9. Limitation of Liability.  IN NO EVENT WILL QUIST INSIGHTS BE LIABLE TO THE CLIENT, WHETHER IN CONTRACT, TORT OR ANY OTHER LEGAL THEORY (INCLUDING, WITHOUT LIMITATION, STRICT LIABILITY AND NEGLIGENCE), FOR LOST PROFITS OR REVENUES, LOSS OF USE OR LOSS OF DATA, OR FOR ANY INDIRECT, SPECIAL, EXEMPLARY, PUNITIVE, MULTIPLE, INCIDENTAL, CONSEQUENTIAL OR SIMILAR DAMAGES, ARISING OUT OF OR IN CONNECTION WITH THE SERVICES OR THE RESULTS OF THE SERVICES, EVEN IF ADVISED OF THE POSSIBILITY OF SUCH DAMAGES. IF CLIENT IS DISSATISFIED WITH THE ONLINE VALUATION SERVICES, CLIENT’S SOLE AND EXCLUSIVE REMEDY HEREUNDER SHALL BE FOR CLIENT TO DISCONTINUE CLIENT’S USE OF THE SOFTWARE AND TERMINATE THIS AGREEMENT.  NOTWITHSTANDING ANYTHING HEREIN TO THE CONTRARY, THE TOTAL CUMULATIVE LIABILITY OF QUIST INSIGHTS (INCLUDING ANY AFFILIATES OF QUIST INSIGHTS) IN CONNECTION WITH THIS AGREEMENT SHALL IN NO EVENT EXCEED THE AMOUNT OF ANY FEES ACTUALLY PAID BY CLIENT FOR USE OF THE ONLINE VALUATION SERVICES.  CLIENT ACKNOWLEDGES THAT THE DISCLAIMERS AND LIMITATIONS HEREIN REFLECT A FAIR ALLOCATION OF RISK AND THAT QUIST INSIGHTS WOULD NOT ENTER INTO THIS AGREEMENT WITHOUT SUCH LIMITATIONS ON ITS LIABILITY, AND CLIENT AGREES THAT THE FOREGOING DISCLAIMERS AND LIMITATIONS SHALL APPLY NOTWITHSTANDING ANY FAILURE OF ESSENTIAL PURPOSE.  BECAUSE SOME JURISDICTIONS DO NOT ALLOW THE EXCLUSION OR LIMITATION OF CERTAIN CATEGORIES OF DAMAGES, IN SUCH JURISDICTIONS, THE PARTIES AGREE THAT THE LIABILITY OF QUIST INSIGHTS (INCLUDING THE QUIST INSIGHTS LICENSORS) SHALL BE LIMITED TO THE FULLEST EXTENT PERMITTED BY SUCH JURISDICTION.

10. U.S. Government Restricted Rights Notice.  The Online Valuation Services was developed at private expense and is a Commercial Item, as that term is defined in 48 CFR 2.101, consisting of Commercial Computer Online Valuation Services and Commercial Computer Online Valuation Services Documentation as such terms are used in 48 CFR 12.212 and 48 CFR 227.7202-1 through 227.7202-4, as applicable.  The Online Valuation Services are licensed to U.S. Government end-users only as a Commercial Item and with only those rights granted to all other end-users pursuant to the terms and conditions herein.

11. Equitable Remedies.  The parties acknowledge and agree that a breach or threatened breach of this Section 1.1 (License Grant), 1.2 (License Restrictions), or 4 (Ownership; Protection) would result in irreparable harm to the non-breaching party or its suppliers for which a remedy at law would be inadequate, and therefore, such party shall have the right to seek to obtain injunctive relief upon any violation or threatened violation of any term of any of the foregoing Sections without the necessity of posting bond or other security, in addition to all other rights and remedies available at law or in equity.

12. No Third Party Beneficiaries.  No provisions of this Agreement, whether express or implied, are intended or will be construed to confer upon or give to any person or entity other than the specific parties hereto any rights, remedies or other benefits under or by reason of this Agreement.

13. Governing Law; Submission to Jurisdiction.
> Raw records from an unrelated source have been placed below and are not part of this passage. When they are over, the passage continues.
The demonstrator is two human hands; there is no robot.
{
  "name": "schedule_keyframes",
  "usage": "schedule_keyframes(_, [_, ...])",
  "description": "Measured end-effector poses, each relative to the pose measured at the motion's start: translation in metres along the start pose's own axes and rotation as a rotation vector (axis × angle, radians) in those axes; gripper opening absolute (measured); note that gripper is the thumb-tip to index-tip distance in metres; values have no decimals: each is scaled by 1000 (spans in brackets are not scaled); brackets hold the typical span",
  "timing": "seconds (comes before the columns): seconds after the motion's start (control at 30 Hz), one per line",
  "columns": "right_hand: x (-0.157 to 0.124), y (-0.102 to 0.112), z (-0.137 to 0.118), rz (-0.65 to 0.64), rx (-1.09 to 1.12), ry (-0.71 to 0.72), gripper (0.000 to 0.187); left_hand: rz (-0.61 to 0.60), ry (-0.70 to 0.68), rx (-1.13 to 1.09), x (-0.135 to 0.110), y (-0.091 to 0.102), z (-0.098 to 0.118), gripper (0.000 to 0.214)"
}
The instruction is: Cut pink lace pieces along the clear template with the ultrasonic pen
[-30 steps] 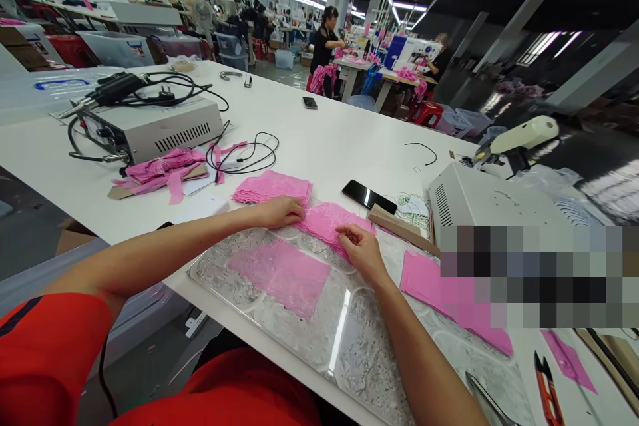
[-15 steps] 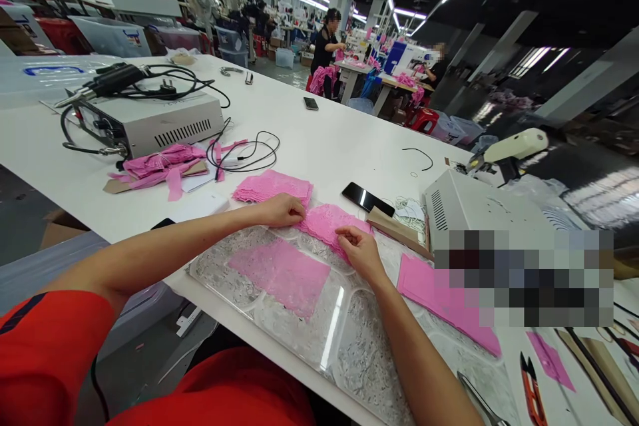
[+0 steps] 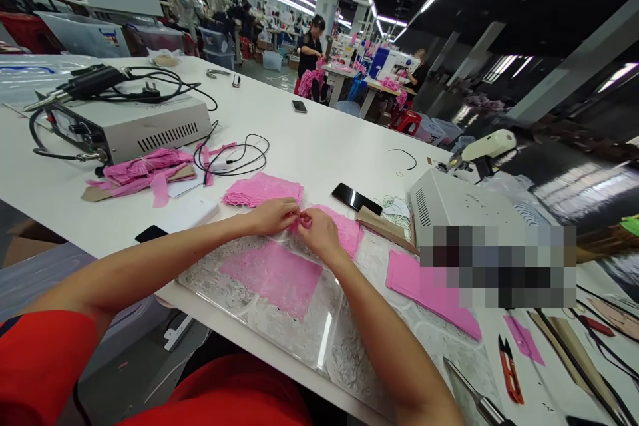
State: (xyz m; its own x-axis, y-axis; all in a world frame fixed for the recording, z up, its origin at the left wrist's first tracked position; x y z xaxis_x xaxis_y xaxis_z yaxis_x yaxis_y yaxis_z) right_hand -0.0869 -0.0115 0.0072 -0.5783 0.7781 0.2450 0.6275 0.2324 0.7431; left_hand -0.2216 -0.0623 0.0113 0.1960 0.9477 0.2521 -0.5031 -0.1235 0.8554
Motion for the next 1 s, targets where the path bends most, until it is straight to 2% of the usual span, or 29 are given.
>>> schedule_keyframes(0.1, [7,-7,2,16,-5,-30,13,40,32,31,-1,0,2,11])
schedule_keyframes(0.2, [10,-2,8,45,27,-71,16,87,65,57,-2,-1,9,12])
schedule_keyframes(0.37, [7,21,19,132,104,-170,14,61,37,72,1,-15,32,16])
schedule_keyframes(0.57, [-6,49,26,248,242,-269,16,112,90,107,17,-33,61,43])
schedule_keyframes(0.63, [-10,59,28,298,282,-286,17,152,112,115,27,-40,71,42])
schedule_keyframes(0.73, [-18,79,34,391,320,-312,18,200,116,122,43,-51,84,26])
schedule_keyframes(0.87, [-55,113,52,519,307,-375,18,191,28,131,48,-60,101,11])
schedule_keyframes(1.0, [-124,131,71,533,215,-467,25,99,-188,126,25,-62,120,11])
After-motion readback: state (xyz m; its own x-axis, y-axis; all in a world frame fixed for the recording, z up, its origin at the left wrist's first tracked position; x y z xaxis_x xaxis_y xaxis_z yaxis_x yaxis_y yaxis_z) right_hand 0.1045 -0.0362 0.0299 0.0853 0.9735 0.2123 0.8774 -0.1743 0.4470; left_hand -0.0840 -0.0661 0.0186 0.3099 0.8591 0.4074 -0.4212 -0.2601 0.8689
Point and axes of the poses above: each hand's wrist, its own x-axis towards the middle knuckle, its own y-axis out of the back of the hand, z = x × y, the point moved 4 cm from there along x, towards the middle knuckle, and after that the axes turned 9 degrees about -x, right-handed, at the moved point
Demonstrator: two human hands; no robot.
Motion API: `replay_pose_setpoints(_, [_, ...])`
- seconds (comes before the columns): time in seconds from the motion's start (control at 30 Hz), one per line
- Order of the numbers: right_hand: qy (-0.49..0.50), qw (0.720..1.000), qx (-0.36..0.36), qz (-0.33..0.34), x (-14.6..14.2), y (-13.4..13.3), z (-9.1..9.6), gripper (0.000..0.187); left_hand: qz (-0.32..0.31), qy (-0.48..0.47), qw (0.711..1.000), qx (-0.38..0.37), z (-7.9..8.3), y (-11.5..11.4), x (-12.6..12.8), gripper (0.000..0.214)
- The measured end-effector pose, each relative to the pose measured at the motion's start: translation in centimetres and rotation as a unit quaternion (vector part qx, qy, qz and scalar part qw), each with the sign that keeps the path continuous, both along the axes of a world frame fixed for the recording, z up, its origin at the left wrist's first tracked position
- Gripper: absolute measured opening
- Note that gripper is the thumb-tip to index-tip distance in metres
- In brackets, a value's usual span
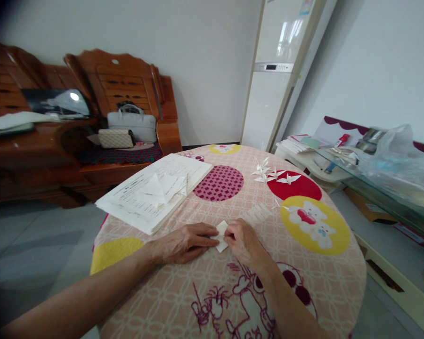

This Agreement is governed by and construed in accordance with the internal laws of the State of Colorado without giving effect to any choice or conflict of law provision or rule that would require or permit the application of the laws of any jurisdiction other than those of the State of Colorado.  Any legal suit, action, or proceeding arising out of or related to this Agreement or the licenses granted hereunder will be instituted exclusively in the federal courts of the United States or the courts of the State of Colorado, in each case located in the city of Denver and County of Denver, and each party irrevocably submits to the exclusive jurisdiction of such courts in any such suit, action or proceeding.